■ TASK DESCRIPTION: Return each record word for word and omit the pictures.

■ DATA SECTION:
- - - - - - -

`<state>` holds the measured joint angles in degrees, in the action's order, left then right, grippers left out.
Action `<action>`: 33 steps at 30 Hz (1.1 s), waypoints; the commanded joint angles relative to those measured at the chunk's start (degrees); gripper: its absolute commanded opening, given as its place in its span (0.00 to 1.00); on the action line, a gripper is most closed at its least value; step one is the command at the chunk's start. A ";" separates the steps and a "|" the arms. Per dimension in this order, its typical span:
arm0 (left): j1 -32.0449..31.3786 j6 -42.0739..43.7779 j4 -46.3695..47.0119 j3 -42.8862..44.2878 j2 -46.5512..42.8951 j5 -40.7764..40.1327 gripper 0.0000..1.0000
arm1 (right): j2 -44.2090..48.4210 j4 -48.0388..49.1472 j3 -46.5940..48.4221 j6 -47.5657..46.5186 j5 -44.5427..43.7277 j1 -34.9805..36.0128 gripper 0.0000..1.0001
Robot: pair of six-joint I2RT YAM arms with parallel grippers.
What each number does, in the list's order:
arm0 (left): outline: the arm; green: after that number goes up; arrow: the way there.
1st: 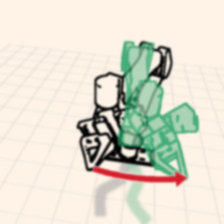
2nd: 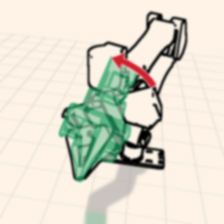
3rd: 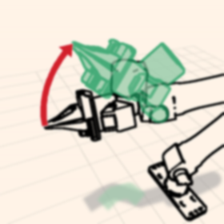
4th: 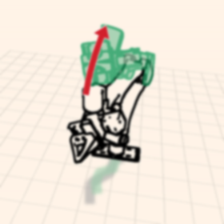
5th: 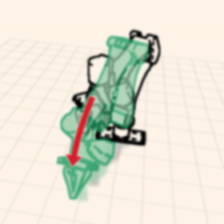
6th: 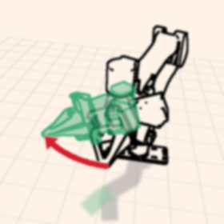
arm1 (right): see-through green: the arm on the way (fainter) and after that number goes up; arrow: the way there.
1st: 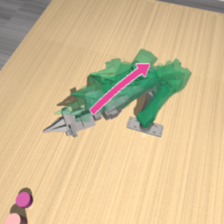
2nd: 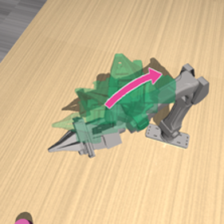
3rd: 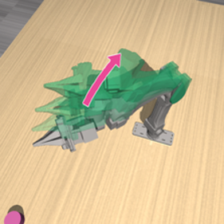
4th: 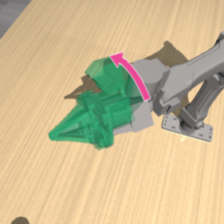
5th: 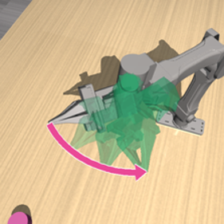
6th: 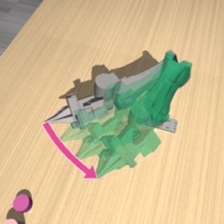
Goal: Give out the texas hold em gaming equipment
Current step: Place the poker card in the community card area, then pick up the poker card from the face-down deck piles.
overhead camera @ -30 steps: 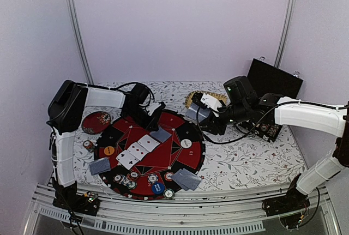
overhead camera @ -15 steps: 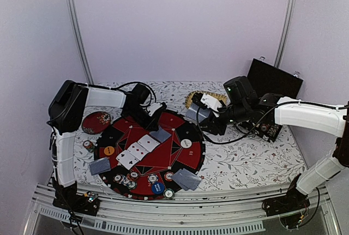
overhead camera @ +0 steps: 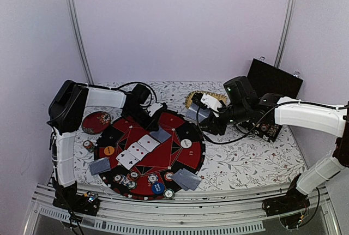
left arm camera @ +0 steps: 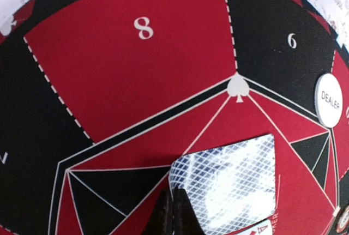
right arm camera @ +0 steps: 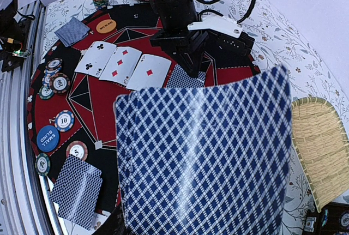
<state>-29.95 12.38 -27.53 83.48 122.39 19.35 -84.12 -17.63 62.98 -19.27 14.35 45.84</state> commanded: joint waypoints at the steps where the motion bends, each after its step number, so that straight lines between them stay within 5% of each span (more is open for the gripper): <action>1: -1.32 -0.60 -2.79 -1.01 -0.89 -0.93 0.16 | 1.43 0.05 0.08 0.35 1.25 -0.03 0.44; 6: -1.25 -1.18 -3.18 0.19 -1.68 -5.63 0.35 | 1.61 -0.13 0.28 0.35 1.43 0.01 0.44; 13: -1.25 -3.47 -3.75 2.43 -5.37 -7.76 0.39 | 1.64 -0.35 0.32 0.30 1.15 0.06 0.44; 17: -1.28 -9.41 0.02 1.74 -13.99 -1.49 0.48 | 1.28 -0.57 0.75 0.39 1.32 0.03 0.44; 27: -8.06 -26.55 25.57 -11.12 -29.76 18.16 0.97 | -0.89 0.46 2.59 0.81 3.21 0.70 0.44; 33: -12.44 -25.84 22.68 -8.30 -27.23 11.91 0.98 | -2.23 0.75 4.07 0.55 3.58 1.94 0.44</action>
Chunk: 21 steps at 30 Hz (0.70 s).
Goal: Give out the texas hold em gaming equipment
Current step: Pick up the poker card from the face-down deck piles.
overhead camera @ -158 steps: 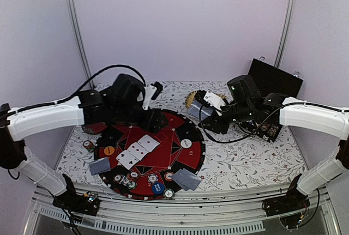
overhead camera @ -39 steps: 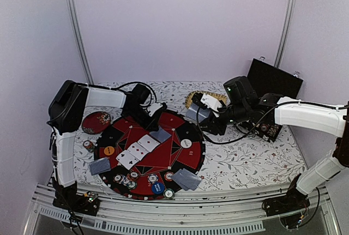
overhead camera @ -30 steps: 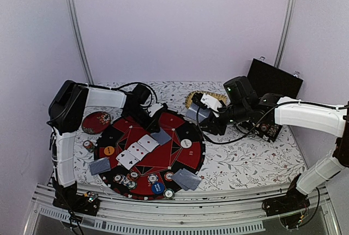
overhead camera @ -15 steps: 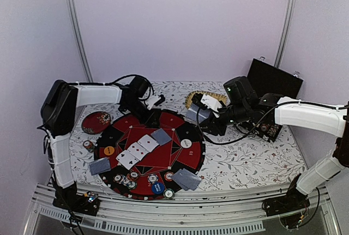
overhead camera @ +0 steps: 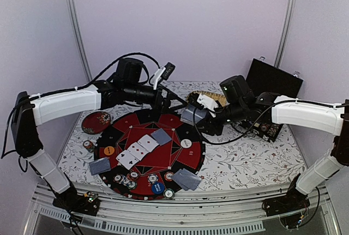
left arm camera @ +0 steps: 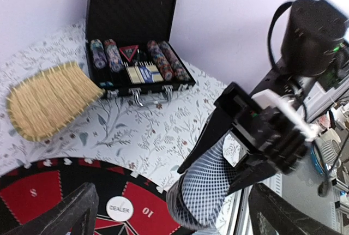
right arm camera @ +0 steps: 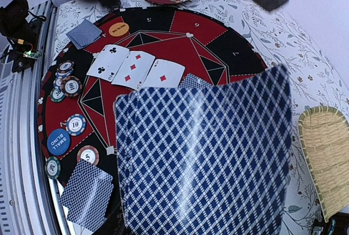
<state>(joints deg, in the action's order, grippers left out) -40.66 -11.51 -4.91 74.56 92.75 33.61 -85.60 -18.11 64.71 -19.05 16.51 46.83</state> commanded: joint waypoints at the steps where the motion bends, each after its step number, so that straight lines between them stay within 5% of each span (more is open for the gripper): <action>1: -1.97 -1.98 -0.37 0.85 2.82 -3.54 0.98 | -0.71 1.52 2.43 0.33 1.62 1.09 0.44; 6: -2.89 -1.69 -3.60 3.71 6.21 -7.17 0.94 | -1.45 2.04 3.13 0.38 1.69 2.00 0.44; 14: -3.00 0.48 -6.84 4.33 5.51 -8.46 0.57 | -0.69 2.03 2.24 -0.10 0.41 1.99 0.44; 21: -2.92 1.54 -8.37 3.54 3.95 -9.67 0.41 | -0.46 1.97 1.82 -0.36 -0.34 1.97 0.44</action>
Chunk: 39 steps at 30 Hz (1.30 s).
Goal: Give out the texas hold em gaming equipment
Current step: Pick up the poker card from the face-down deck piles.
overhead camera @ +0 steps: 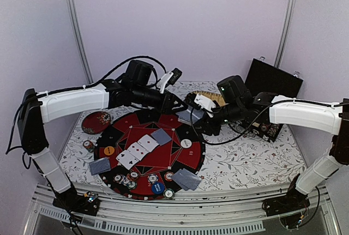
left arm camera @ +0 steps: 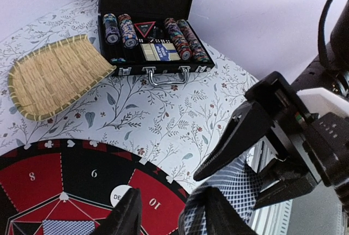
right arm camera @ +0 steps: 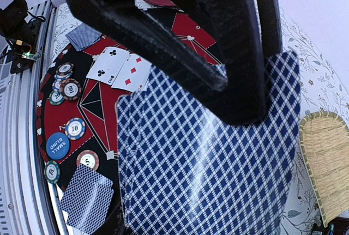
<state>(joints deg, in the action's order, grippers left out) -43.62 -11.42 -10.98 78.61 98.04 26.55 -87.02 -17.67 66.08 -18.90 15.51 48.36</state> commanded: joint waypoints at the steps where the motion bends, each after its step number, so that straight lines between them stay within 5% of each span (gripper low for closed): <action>1: 0.10 1.56 -2.48 -0.48 -1.48 -2.64 0.41 | 1.02 1.57 0.53 -0.49 0.60 0.42 0.44; 13: 0.05 2.46 -3.76 -1.00 -4.33 -2.72 0.42 | 1.21 1.32 0.45 -0.70 -0.12 0.46 0.44; 20: 0.04 2.62 -4.00 -1.07 -5.17 1.24 0.00 | 1.46 1.31 0.45 -0.79 -0.38 0.45 0.44; 39: 7.78 0.96 3.79 -8.44 -17.00 6.70 0.00 | 3.60 2.92 -4.65 -0.49 -2.02 -3.65 0.44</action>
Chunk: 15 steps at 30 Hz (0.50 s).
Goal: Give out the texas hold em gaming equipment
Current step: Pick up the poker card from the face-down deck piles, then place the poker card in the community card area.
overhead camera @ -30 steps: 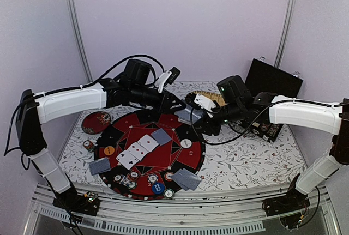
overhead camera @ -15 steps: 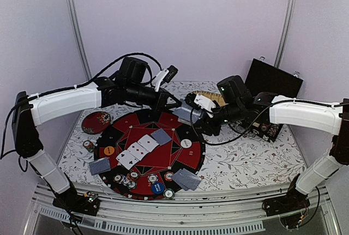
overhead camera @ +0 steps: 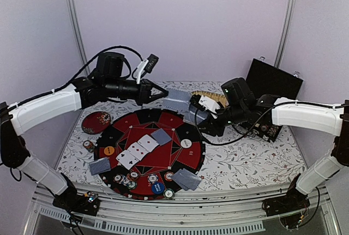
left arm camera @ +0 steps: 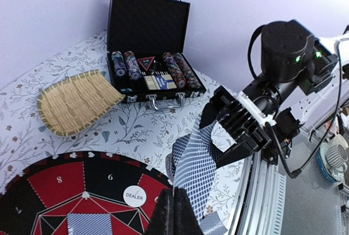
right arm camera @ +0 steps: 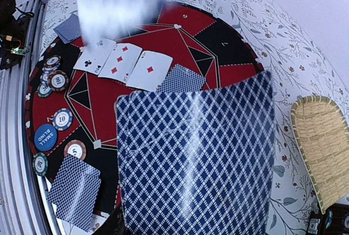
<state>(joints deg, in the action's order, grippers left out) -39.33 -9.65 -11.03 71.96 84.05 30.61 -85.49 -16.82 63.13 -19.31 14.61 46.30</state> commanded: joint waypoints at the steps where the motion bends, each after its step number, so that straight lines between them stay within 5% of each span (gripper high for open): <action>1: 4.75 -0.70 3.78 -2.15 -3.22 2.74 0.00 | 2.07 2.21 -2.08 -0.06 -1.35 -2.01 0.44; 5: 10.68 1.24 0.11 -2.07 -0.25 1.44 0.00 | 2.15 2.32 -3.24 0.56 -1.48 -3.67 0.44; 15: 11.08 12.64 -12.14 13.48 26.79 -0.45 0.00 | 3.73 2.12 -5.51 1.20 -1.12 -4.51 0.44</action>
<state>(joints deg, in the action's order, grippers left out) -27.99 -2.39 -16.40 79.50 103.72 29.28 -84.03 -16.23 58.43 -18.85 13.52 42.24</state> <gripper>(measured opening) 0.009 0.441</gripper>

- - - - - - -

■ TASK RESPONSE:
`<state>` holds the measured joint angles in degrees, in the action's order, left then right, grippers left out.
Action `<action>`: 33 steps at 30 Hz (1.1 s), waypoints; the commanded joint angles relative to those measured at the chunk's start (degrees); gripper: its absolute commanded opening, given as its place in its span (0.00 to 1.00); on the action line, a gripper is most closed at its least value; step one is the command at the chunk's start. A ";" separates the steps and a "|" the arms. Per dimension in this order, its typical span:
arm0 (left): j1 -32.0449..31.3786 j6 -42.0739..43.7779 j4 -46.3695..47.0119 j3 -42.8862..44.2878 j2 -46.5512..42.8951 j5 -40.7764..40.1327 gripper 0.0000..1.0000
arm1 (right): j2 -44.2090..48.4210 j4 -48.0388..49.1472 j3 -46.5940..48.4221 j6 -47.5657..46.5186 j5 -44.5427..43.7277 j1 -34.9805..36.0128 gripper 0.0000..1.0001
Robot: pair of six-joint I2RT YAM arms with parallel grippers.
What each number does, in the list's order:
arm0 (left): outline: the arm; green: after that number goes up; arrow: the way there.
1st: 
2nd: 
3rd: 
4th: 
5th: 
6th: 
arm1 (right): see-through green: the arm on the way (fainter) and after that number goes up; arrow: the way there.
1st: 
2nd: 
3rd: 
4th: 
5th: 
6th: 
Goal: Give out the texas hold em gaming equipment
Current step: Place the poker card in the community card area, then pick up the poker card from the face-down deck piles.
overhead camera @ -30 steps: 
overhead camera @ -15 steps: 
overhead camera @ +0 steps: 
left arm camera @ +0 steps: 
right arm camera @ +0 steps: 
<state>-29.95 12.38 -27.53 83.48 122.39 19.35 -84.12 -17.63 62.98 -19.27 14.35 45.84</state> commanded: joint waypoints at the steps where the motion bends, each after its step number, so that straight lines between them stay within 5% of each span (more is open for the gripper): <action>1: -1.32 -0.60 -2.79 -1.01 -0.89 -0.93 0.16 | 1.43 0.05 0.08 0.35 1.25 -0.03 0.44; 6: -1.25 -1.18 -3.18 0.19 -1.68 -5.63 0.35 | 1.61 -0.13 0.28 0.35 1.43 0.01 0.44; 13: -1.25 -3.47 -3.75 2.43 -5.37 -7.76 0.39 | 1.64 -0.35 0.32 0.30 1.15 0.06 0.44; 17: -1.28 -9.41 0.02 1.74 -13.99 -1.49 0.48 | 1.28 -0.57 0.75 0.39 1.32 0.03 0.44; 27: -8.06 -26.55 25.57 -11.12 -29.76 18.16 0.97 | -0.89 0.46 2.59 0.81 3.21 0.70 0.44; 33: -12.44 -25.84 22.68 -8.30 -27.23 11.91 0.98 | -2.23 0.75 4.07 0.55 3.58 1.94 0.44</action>
Chunk: 21 steps at 30 Hz (0.70 s).
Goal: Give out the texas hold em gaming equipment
Current step: Pick up the poker card from the face-down deck piles.
overhead camera @ -158 steps: 
overhead camera @ -39 steps: 
overhead camera @ -30 steps: 
overhead camera @ -15 steps: 
overhead camera @ +0 steps: 
left arm camera @ +0 steps: 
right arm camera @ +0 steps: 
<state>(joints deg, in the action's order, grippers left out) -40.66 -11.51 -4.91 74.56 92.75 33.61 -85.60 -18.11 64.71 -19.05 16.51 46.83</state> commanded: joint waypoints at the steps where the motion bends, each after its step number, so that straight lines between them stay within 5% of each span (more is open for the gripper): <action>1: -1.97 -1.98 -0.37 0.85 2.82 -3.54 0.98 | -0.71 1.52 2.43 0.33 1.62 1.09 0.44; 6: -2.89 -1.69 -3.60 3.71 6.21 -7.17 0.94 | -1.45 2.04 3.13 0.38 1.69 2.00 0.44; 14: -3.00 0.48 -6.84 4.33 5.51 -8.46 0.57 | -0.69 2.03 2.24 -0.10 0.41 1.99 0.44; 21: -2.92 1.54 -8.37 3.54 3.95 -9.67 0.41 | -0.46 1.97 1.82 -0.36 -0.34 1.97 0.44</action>
Chunk: 39 steps at 30 Hz (1.30 s).
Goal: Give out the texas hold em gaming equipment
Current step: Pick up the poker card from the face-down deck piles.
overhead camera @ +0 steps: 
left arm camera @ +0 steps: 
right arm camera @ +0 steps: 
<state>(joints deg, in the action's order, grippers left out) -43.62 -11.42 -10.98 78.61 98.04 26.55 -87.02 -17.67 66.08 -18.90 15.51 48.36</state> commanded: joint waypoints at the steps where the motion bends, each after its step number, so that straight lines between them stay within 5% of each span (gripper low for closed): <action>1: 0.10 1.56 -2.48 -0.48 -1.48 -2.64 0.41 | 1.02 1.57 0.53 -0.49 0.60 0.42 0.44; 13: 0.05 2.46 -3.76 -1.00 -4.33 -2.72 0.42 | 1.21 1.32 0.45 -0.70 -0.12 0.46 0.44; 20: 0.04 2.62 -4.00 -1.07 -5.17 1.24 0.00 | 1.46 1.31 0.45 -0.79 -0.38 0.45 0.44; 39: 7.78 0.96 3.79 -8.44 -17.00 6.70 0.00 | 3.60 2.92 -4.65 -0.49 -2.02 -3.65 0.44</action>
Chunk: 15 steps at 30 Hz (0.50 s).
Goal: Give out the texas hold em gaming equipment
Current step: Pick up the poker card from the face-down deck piles, then place the poker card in the community card area.
overhead camera @ -30 steps: 
overhead camera @ -15 steps: 
overhead camera @ +0 steps: 
left arm camera @ +0 steps: 
right arm camera @ +0 steps: 
<state>(joints deg, in the action's order, grippers left out) -39.33 -9.65 -11.03 71.96 84.05 30.61 -85.49 -16.82 63.13 -19.31 14.61 46.30</state> commanded: joint waypoints at the steps where the motion bends, each after its step number, so that straight lines between them stay within 5% of each span (gripper high for open): <action>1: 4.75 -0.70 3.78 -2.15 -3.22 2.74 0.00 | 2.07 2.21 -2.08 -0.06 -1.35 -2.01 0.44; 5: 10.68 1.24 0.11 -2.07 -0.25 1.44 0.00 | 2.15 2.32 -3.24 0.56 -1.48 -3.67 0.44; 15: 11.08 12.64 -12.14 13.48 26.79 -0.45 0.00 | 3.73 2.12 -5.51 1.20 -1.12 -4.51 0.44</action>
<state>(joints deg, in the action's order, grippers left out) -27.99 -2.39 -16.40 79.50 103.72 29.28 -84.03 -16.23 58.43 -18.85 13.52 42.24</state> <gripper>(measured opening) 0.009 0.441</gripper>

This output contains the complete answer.